Erdogan en campagne électorale, une certaine normalisation pour Assad

La catastrophe a frappé la Turquie en pleine campagne électorale. Erdogan indique clairement qu’il veut conserver une date d’élection anticipée du 14 mai. Le gouvernement fait maintenant avancer la reconstruction de la région – de nouvelles maisons doivent être construites dans la région d’ici un an. Une promesse avec laquelle Erdogan espère, malgré toutes les critiques, être réélu après 20 ans au pouvoir.

Le dirigeant syrien Bashar al-Assad, qui reste au pouvoir de toutes ses forces pendant la guerre civile, veut également tirer un bénéfice politique de la catastrophe.
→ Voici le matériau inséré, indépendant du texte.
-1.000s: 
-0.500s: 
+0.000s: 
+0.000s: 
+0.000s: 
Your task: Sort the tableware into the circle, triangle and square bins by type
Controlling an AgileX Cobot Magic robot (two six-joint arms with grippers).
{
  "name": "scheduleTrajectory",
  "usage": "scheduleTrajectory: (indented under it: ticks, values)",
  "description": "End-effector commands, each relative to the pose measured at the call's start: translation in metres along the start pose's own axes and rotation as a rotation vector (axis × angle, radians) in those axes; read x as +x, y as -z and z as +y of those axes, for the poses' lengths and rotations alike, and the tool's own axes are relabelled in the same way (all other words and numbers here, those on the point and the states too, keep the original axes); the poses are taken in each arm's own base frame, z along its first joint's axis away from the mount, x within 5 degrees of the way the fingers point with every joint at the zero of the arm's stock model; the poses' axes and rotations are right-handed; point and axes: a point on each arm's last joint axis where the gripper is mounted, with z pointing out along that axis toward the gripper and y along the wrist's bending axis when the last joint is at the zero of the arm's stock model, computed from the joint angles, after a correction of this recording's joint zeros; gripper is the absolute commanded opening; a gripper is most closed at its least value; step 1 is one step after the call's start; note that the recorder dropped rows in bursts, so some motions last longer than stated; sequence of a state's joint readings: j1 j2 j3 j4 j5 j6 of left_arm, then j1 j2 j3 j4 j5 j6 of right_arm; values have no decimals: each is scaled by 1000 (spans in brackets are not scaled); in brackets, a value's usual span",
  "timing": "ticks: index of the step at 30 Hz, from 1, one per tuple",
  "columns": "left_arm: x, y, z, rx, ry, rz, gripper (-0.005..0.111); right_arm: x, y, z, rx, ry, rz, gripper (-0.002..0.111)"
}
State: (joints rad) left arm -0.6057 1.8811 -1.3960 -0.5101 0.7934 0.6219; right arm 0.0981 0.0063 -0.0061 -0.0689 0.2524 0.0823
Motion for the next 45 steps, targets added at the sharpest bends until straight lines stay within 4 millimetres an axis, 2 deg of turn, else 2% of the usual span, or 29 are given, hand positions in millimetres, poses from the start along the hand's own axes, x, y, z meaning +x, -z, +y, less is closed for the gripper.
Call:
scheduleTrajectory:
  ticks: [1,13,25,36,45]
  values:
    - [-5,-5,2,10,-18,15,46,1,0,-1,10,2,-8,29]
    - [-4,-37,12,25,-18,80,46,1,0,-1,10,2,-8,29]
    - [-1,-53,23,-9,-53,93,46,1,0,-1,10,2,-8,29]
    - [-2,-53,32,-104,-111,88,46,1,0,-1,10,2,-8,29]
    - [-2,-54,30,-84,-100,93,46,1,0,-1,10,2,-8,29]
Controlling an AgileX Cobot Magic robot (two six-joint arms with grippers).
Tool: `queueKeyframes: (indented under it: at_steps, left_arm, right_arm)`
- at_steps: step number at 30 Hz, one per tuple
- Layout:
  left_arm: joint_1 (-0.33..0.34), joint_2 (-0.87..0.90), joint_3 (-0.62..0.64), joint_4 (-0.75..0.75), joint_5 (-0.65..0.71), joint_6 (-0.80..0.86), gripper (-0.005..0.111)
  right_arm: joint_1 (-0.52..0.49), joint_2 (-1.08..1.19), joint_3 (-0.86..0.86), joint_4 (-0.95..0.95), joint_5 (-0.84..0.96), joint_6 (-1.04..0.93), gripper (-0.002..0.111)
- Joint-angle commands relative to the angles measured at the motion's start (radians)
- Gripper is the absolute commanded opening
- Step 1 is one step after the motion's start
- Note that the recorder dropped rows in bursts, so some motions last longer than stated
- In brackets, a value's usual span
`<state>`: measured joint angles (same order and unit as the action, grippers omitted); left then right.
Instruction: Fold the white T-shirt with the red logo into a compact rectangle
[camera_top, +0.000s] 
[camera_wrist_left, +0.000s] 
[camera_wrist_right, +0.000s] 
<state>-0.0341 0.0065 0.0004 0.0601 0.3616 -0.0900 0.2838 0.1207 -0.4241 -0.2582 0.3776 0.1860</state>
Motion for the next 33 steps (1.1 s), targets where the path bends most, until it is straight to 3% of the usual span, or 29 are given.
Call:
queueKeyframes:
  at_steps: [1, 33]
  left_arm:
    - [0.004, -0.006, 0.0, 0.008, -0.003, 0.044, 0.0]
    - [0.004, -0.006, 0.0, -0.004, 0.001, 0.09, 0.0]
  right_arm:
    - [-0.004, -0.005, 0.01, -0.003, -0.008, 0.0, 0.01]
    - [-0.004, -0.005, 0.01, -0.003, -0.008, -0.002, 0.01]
Après son long isolement politique, il veut montrer que son gouvernement – malgré la fragmentation du pays – est en fait la force dominante. En Syrie, Assad pourrait sortir seul vainqueur de cette catastrophe.

Un immeuble s’effondre un mois après le tremblement de terre

Un mois après le tremblement de terre, un bâtiment gravement endommagé s’est effondré à Sanliurfa, dans le sud-est de la Turquie. Les secouristes ont secouru plusieurs blessés des décombres de la maison de six étages dimanche et ont continué à rechercher les personnes enterrées, comme l’a rapporté l’agence de presse officielle Anadolu. Les sauveteurs n’arrêtaient pas d’appeler au silence pour entendre d’éventuelles voix sous les décombres. Des images d’une caméra de surveillance ont montré que le bâtiment s’effondrait soudainement à côté d’une route très fréquentée.